La Semana Santa siempre me ha provocado sentimientos encontrados. Por una parte, no me interesa la liturgia ni la teología católicas; por otra parte, me apasionan la lectura de la Biblia y el arte religioso. Hace unos meses leí el Libro de Judit y concluí que era la nouvelle perfecta. Los pasos de Semana Santa, esos grandes conjuntos barrocos de figuras contorsionadas, dolientes o en éxtasis, enlazándose entre sí, me parecen obras de teatro mudas.

"¿Por qué asociaba yo a Julio con la Semana Santa? No podía recordarlo. Instintivamente, me acerqué a la estantería y busqué sus libros."

Por su elegancia, su cortesía y su cultura, un escritor local me dijo que Julio Cristellys era “lo más parecido a un lord inglés que tenemos en Zaragoza”. Solemos quedar en el bar del hotel Palafox, nos sentamos en cómodos sillones, sobre mullidas alfombras y hablamos de literatura y de cine bajo lámparas de pie que irradian una luz dorada.

¿Por qué asociaba yo a Julio con la Semana Santa? No podía recordarlo. Instintivamente, me acerqué a la estantería y busqué sus libros. Allí estaban el libro de relatos Marejada (2014); sus novelas: El aguijón del tiempo (2015) y Madrugada (2008). Había un segundo libro de cuentos titulado Rasgueos (Huerga y Fierra, 2010) que leí hace varios años. “Para Ricardo, con el sincero “rasgueo” de la amistad, Pascua de 2014” —escribió Julio en la primera página—. Y, de súbito, me acordé… ¡Sí, allí estaba!
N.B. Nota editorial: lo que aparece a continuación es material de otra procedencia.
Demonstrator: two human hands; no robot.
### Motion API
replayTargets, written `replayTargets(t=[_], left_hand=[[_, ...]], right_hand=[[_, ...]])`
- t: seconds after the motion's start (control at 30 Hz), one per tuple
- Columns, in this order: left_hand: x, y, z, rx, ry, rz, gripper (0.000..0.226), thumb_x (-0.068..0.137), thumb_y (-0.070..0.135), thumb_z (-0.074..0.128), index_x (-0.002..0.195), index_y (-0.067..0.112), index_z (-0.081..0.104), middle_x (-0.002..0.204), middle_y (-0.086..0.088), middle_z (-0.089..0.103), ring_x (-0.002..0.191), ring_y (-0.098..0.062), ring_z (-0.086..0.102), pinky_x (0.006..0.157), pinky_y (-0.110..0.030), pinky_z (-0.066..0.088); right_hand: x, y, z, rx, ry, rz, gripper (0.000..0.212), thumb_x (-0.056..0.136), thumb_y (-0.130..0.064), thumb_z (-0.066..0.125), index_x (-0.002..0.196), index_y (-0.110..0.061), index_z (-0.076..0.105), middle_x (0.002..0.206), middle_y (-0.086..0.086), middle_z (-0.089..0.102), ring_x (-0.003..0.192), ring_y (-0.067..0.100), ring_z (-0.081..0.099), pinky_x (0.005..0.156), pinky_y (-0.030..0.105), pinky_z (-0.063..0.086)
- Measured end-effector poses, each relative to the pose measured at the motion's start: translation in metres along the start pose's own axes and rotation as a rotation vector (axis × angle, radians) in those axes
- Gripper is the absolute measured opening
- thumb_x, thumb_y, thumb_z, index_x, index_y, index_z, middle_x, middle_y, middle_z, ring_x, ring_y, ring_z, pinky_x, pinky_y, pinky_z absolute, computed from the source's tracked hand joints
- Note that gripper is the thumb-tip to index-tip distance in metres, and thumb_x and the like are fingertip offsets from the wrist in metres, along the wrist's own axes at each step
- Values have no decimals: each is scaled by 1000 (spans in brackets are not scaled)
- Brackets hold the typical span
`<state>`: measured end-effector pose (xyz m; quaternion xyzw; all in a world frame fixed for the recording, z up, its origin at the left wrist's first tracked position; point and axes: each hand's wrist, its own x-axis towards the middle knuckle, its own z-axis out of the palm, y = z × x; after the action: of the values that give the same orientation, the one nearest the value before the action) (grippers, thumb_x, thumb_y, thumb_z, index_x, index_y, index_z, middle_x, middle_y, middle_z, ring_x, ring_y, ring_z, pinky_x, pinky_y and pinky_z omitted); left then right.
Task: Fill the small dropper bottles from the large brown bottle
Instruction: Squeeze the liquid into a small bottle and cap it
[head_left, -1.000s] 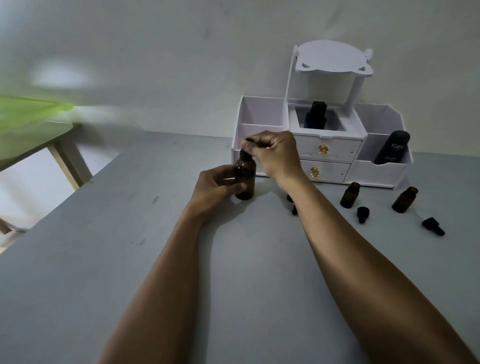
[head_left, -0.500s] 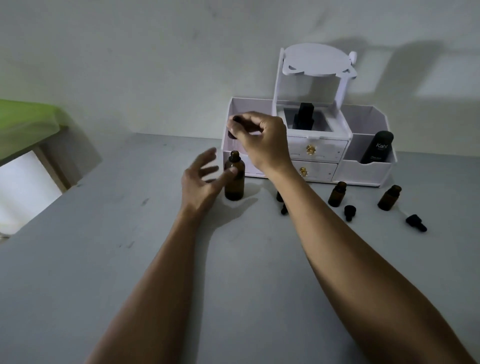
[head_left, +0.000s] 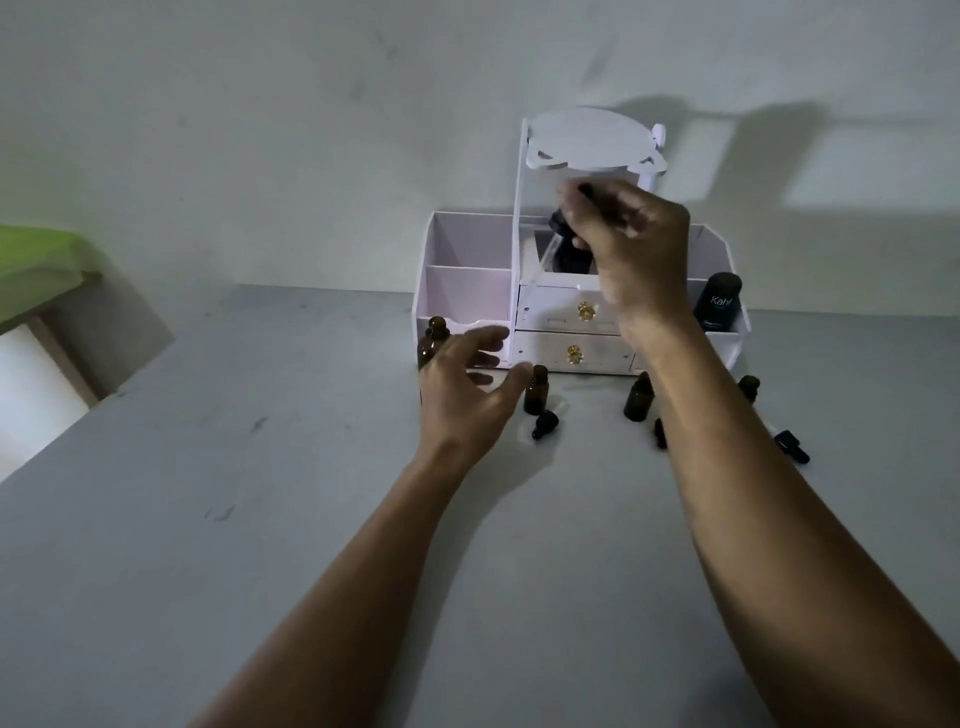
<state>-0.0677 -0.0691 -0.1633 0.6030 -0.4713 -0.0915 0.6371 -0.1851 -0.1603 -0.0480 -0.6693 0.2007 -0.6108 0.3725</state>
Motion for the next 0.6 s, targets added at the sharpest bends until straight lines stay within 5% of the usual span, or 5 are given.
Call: replayTargets(t=[0.2, 0.43, 0.6], left_hand=[[4, -16, 16, 73, -223, -143, 56, 83, 17, 79, 136, 14, 61, 128, 2, 67, 103, -5, 63, 79, -3, 47], [4, -21, 25, 68, -284, -201, 57, 82, 18, 80, 136, 12, 61, 126, -4, 70, 108, -16, 68, 99, -32, 55], [5, -20, 26, 76, -281, -179, 45, 84, 11, 78, 128, 10, 67, 115, -3, 73, 94, -9, 69, 81, -4, 50]], right_hand=[[-3, 17, -23, -64, -19, 159, 4, 86, -17, 77, 84, -21, 77, 70, -10, 74, 71, 7, 68, 71, 27, 57], [-9, 28, -25, -80, -43, 265, 8, 86, -12, 77, 83, -20, 77, 71, -7, 75, 71, 10, 74, 77, 46, 58], [-9, 34, -25, -101, -42, 278, 8, 85, -12, 77, 83, -19, 77, 73, -3, 75, 73, 14, 75, 73, 38, 57]])
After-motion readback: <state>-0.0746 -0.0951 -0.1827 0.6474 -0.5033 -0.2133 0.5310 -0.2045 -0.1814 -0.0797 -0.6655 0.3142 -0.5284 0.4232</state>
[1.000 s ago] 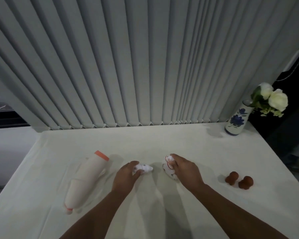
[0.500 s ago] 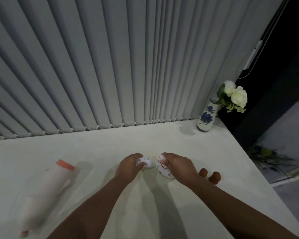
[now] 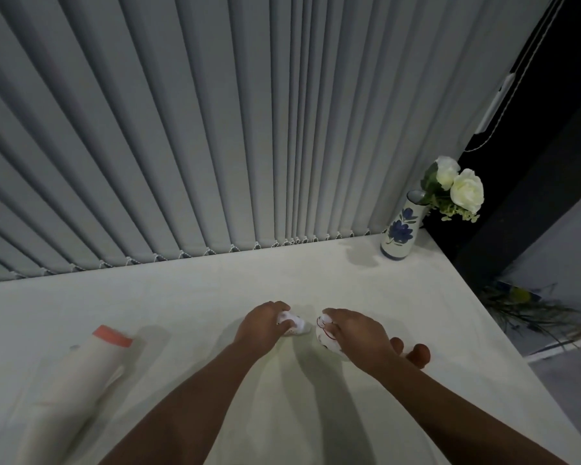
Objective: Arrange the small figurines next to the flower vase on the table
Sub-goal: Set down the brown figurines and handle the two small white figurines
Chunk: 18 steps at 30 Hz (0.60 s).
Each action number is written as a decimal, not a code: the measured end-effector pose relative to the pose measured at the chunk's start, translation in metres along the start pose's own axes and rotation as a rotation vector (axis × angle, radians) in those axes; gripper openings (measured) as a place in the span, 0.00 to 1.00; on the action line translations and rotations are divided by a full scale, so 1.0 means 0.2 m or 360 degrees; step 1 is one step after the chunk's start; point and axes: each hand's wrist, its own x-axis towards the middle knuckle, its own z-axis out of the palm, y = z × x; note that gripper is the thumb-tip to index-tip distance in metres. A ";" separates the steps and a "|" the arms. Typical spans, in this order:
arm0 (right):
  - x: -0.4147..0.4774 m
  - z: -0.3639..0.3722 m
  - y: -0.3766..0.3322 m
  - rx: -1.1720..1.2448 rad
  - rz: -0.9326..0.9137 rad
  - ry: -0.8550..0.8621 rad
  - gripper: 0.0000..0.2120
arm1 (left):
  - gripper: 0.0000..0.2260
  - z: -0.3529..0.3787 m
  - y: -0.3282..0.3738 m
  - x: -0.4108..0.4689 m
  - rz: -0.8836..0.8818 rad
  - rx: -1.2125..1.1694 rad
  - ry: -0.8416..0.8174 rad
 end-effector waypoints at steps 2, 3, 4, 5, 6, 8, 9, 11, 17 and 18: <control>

Mi recuerdo que lo relacionaba a él con la Semana Santa giraba en torno a un cuento de aquel libro. Lo leí precisamente durante la Pascua de 2014 y me pareció brillante.

Se trata del relato “Dolor, pasión y gloria”, un cuento de cuatro páginas que, del modo más barroco, mezcla dos historias distintas. La primera es el relato de la Pasión de Cristo descrita con un estilo esteticista, como si se tratara de un paso procesional de Salzillo. La segunda es la historia de Roberta, una mujer que asiste a los oficios en la iglesia barroca de San Felipe tras cometer un crimen pasional.

Cristellys entrelaza ambas historias forzando la sintaxis. A oraciones sobre la Pasión, le suceden otras que tratan sobre Roberta, todas ellas unidas por comas y puntos y seguido, sin un solo punto y aparte. El efecto es que el relato religioso queda subyugado por su estética, y la historia de Roberta cobra fuerza por el contraste insano con el relato sagrado.

Eso era precisamente lo que me había gustado de “Dolor, pasión y gloria”, la disociación entre religión y literatura, ahora lo recordaba. Sí, tenía que quedar con Julio y contárselo antes de que emprendiera otro de sus viajes. En la mesita junto a mi sillón descansaba la taza de nespresso vacía. La cúpula barroca del Hospital Provincial se recortaba sobre el cielo azul marino de la noche. ¿Dónde iremos de vacaciones en Semana Santa?